_Task brief:_
In the data below, which lines hold "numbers"? Copy every one.

_Information supplied:_
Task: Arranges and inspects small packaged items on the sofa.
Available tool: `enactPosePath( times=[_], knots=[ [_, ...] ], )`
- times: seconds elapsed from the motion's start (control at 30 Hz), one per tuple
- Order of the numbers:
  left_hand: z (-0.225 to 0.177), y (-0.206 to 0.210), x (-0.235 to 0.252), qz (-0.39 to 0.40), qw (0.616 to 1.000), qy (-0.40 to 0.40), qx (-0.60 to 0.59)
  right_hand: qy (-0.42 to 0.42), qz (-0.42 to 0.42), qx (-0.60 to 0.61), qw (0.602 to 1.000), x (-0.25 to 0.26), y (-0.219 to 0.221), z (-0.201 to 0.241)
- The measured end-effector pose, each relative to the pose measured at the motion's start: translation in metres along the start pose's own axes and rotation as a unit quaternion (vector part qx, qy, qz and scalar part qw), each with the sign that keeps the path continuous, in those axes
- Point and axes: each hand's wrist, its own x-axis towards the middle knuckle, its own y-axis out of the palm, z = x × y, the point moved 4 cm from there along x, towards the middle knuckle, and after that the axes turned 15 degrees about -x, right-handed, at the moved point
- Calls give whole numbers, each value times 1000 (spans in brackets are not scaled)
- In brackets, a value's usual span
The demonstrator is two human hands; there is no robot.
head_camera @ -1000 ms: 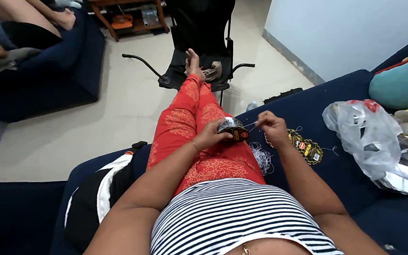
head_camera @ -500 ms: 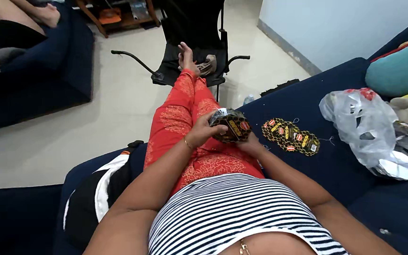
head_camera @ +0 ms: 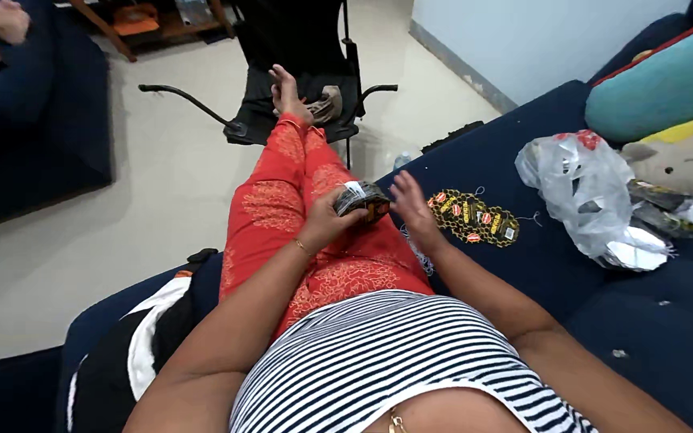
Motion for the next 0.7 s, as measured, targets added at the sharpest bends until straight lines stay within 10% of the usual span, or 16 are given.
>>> enactPosePath(
  times=[0.2,0.3,0.43,0.7],
  knots=[
    [5,14,-2,75,995,6,59,34,119,13,992,1,17,-3],
    [11,12,-1,70,997,-13,39,63,73,-190,977,10,-39,-6],
    [13,10,3,60,997,-35,22,96,44,-490,865,9,-138,-44],
    [11,8,7,55,995,-81,18,395,85,-550,731,-39,-231,-98]
  ],
)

_Your solution:_
- Order of the numbers:
- Calls give whole numbers, each value times 1000 (spans in brackets are not scaled)

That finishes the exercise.